# DIRECTIONS:
Each line containing the string "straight" should be copied out of the entries.

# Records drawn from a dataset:
──────────────────────────────

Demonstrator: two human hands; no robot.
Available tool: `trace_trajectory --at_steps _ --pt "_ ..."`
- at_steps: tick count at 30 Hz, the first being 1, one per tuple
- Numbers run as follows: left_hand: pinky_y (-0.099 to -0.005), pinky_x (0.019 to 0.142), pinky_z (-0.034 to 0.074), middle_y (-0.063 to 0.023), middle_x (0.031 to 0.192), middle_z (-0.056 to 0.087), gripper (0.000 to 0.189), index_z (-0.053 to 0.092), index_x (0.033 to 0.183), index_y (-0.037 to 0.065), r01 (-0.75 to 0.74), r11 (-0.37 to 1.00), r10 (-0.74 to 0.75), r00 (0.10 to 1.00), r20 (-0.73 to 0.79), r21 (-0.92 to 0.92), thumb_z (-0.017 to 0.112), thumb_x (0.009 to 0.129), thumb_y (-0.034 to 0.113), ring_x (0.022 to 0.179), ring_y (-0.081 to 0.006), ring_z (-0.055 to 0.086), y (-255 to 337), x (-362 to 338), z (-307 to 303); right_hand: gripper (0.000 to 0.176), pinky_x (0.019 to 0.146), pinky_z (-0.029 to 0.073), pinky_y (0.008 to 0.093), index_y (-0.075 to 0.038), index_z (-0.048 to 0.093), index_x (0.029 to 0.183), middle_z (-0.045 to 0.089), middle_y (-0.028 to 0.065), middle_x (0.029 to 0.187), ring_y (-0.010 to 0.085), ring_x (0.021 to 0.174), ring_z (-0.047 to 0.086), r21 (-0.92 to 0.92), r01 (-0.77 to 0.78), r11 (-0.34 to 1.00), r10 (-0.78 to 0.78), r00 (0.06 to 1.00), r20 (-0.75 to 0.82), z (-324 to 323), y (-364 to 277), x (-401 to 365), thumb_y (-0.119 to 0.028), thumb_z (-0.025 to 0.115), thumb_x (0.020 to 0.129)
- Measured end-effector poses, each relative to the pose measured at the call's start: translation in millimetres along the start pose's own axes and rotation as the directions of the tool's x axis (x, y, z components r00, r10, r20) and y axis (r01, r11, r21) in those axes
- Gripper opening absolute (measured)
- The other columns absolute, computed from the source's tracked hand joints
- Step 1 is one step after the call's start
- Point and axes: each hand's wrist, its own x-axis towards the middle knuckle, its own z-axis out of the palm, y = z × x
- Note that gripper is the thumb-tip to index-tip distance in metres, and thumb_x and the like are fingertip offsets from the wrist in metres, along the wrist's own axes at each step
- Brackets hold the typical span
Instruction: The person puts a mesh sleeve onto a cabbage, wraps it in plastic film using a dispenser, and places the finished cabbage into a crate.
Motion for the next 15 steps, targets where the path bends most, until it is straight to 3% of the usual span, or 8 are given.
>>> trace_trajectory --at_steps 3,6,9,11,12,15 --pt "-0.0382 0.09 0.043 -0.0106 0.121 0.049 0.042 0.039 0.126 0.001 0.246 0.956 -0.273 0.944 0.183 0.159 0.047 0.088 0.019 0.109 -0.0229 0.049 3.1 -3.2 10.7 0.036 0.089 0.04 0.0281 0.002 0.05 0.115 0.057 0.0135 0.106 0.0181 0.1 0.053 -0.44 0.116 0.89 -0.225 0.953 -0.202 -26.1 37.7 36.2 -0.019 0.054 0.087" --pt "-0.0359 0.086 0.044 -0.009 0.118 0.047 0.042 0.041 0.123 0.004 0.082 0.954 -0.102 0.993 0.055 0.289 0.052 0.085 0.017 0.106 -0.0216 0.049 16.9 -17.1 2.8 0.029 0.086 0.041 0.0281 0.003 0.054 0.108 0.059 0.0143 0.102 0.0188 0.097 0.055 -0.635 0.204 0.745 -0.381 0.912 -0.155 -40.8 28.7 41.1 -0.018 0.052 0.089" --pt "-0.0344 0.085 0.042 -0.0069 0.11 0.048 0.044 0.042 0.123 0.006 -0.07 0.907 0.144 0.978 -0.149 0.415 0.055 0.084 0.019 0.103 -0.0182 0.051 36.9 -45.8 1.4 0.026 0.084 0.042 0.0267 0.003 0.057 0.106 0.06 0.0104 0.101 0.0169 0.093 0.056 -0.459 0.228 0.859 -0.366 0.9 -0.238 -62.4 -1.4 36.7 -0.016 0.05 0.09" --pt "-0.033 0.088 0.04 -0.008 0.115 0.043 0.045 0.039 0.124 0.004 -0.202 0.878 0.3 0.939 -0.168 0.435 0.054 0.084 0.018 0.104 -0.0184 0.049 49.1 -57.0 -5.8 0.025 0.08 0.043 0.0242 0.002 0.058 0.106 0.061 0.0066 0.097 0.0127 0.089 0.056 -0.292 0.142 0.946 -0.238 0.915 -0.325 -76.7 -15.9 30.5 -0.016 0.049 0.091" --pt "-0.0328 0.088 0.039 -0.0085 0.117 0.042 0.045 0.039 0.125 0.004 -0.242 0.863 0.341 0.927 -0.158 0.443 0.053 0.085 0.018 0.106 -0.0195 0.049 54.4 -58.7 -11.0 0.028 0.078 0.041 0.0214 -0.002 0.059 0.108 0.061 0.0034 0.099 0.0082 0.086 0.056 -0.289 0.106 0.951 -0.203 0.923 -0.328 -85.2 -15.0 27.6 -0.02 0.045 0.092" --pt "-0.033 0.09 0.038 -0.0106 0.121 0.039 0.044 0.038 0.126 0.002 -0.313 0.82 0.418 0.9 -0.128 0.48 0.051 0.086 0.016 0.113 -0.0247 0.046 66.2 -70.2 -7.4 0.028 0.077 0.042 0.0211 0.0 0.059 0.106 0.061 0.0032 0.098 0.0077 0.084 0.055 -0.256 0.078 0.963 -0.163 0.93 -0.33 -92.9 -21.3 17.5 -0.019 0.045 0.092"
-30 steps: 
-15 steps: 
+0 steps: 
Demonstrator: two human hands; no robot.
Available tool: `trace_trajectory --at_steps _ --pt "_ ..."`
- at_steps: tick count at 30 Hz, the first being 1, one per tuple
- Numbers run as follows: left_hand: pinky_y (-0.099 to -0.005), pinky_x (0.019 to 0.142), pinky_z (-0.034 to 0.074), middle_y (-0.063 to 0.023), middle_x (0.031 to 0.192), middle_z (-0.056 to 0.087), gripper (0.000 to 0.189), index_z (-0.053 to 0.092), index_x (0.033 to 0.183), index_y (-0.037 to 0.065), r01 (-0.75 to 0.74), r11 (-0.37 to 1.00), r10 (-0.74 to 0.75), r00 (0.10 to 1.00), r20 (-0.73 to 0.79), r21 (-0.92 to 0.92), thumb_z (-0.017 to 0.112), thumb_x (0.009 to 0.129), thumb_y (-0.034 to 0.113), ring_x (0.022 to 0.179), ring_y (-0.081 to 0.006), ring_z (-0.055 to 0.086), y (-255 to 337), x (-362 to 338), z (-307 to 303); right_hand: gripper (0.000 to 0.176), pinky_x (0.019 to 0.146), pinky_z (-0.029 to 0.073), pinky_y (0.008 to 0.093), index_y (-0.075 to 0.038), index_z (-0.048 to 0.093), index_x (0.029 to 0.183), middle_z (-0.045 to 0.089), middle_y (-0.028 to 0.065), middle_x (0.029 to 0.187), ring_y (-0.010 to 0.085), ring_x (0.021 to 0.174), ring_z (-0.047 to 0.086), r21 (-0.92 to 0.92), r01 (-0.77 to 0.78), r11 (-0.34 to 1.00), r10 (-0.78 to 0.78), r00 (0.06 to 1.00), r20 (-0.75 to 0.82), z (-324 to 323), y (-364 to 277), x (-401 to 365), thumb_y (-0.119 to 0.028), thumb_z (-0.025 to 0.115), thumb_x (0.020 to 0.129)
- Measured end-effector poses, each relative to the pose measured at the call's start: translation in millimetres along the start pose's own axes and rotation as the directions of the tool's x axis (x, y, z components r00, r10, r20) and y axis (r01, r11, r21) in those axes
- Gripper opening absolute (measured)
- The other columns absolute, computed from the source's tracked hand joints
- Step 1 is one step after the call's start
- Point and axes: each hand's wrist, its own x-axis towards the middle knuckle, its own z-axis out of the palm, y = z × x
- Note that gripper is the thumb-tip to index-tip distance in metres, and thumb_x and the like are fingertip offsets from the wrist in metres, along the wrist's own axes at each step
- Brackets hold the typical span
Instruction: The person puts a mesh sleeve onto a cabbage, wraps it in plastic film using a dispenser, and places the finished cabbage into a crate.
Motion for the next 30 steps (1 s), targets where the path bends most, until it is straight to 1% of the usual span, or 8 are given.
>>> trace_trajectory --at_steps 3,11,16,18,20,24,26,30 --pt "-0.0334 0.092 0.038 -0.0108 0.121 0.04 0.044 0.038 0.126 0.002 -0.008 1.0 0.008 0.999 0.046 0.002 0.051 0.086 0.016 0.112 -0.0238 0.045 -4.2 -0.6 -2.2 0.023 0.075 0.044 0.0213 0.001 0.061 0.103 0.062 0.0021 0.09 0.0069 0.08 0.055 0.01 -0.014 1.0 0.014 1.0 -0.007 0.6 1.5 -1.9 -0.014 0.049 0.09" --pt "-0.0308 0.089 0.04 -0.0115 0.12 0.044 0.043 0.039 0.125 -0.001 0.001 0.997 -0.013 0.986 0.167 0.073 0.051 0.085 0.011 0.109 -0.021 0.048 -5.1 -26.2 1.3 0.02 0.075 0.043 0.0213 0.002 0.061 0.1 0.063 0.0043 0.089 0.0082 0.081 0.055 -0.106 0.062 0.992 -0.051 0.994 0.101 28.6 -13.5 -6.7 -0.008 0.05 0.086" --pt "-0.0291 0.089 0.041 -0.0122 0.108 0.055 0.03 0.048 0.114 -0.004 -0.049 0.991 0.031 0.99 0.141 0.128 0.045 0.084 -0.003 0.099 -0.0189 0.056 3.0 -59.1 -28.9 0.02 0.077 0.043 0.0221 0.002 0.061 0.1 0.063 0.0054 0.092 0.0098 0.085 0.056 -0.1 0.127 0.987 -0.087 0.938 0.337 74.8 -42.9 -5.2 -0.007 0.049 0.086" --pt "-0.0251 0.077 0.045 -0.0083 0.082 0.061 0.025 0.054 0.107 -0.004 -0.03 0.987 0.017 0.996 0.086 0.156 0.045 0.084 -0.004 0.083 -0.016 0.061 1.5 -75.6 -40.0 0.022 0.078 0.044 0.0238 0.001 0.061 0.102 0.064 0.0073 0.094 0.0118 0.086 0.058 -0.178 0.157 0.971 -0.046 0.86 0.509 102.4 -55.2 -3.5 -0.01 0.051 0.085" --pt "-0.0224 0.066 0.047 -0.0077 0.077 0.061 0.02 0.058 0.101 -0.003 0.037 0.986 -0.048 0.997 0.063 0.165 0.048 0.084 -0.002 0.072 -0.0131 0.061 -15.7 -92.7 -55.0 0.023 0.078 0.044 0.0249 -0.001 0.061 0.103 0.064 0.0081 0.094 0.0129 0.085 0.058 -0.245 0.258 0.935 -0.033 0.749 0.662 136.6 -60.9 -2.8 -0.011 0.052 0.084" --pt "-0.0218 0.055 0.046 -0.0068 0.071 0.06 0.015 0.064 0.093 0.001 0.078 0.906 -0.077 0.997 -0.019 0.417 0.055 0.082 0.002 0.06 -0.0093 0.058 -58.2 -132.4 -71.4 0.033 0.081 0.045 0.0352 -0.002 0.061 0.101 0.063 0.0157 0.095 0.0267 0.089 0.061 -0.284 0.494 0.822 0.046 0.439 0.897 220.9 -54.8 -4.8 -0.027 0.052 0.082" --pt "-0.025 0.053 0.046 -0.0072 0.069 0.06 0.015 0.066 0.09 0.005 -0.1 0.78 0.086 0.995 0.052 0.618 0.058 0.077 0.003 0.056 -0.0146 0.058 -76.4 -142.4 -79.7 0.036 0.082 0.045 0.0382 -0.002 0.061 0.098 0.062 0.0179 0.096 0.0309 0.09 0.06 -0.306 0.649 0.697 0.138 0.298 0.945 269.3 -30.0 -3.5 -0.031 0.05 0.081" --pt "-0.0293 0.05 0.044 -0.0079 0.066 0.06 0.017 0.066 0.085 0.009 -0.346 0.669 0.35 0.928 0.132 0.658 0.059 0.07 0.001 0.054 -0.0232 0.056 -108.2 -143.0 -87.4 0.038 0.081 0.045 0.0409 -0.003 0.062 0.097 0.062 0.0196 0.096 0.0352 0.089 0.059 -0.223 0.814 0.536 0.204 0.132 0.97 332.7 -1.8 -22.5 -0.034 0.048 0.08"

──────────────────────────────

# RESPONSE:
Motion for the next 15 steps, targets where the path bends most, until it is straight to 3% of the usual span, or 8 are given.
Motion for the next 30 steps (1 s), targets where the path bends most, until it is straight to 1% of the usual span, or 8 are given.

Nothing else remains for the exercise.